Sent from my SCH-I545 using Tapatalk


----------



## sharkchum (Feb 10, 2012)

Some beach pics


----------



## sciaenid (May 1, 2013)

Sent from my SCH-I545 using Tapatalk


----------



## sharkchum (Feb 10, 2012)

more


----------



## sharkchum (Feb 10, 2012)

few more


----------



## mstrelectricman (Jul 10, 2009)

Kewl pics Shark.


----------



## Mrschasintail (Dec 8, 2004)

*Flood*

Flood 2015


----------



## kodman1 (Sep 16, 2005)

Before and after pics of the Kimber pistol that will be raffled off at the Pipeliner's Fishing Tournament in Port A next week.


----------



## Copano/Aransas (Dec 18, 2011)

Couple of pictures from Rockport 2weeks ago.

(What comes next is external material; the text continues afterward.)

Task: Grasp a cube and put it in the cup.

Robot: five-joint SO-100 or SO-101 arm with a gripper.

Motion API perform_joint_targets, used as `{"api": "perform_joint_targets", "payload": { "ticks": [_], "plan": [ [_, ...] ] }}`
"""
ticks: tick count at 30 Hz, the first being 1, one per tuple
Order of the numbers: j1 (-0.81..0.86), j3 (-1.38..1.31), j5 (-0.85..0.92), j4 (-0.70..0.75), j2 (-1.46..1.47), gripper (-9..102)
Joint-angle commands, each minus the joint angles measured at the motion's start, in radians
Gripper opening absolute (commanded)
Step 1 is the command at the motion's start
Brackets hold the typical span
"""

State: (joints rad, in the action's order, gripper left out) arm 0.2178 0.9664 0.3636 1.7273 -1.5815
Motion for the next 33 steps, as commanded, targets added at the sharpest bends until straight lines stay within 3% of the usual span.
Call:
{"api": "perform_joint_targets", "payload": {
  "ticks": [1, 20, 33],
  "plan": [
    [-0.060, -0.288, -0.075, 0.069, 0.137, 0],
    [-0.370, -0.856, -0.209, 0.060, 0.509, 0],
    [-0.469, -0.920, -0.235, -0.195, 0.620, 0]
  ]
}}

Cool friendly Great Blue Heron. 

























Couple of sunset pic's. 

















Sent from my iPhone using Tapatalk


----------



## BertS (May 21, 2004)

few of the younger ones...........

momma likes to braid......
they start younger and younger with them cell phones.....
don't bother me I'm testing......
here we go with round three and my chair......
stickers can be a God send when Papa is baby sitting......
dragging my old hard hats out can help too.....
getting her ready for the braids one day.......
notice he put his glasses on over the wifes cold mask? lol little backstory, I'm always fussing at him, when he puts on his super hero outfits with a mask, to put his glasses back on......


----------



## Palmetto (Jun 28, 2004)

Dang Bert.....Yall had another Girl? Time is flying by too fast!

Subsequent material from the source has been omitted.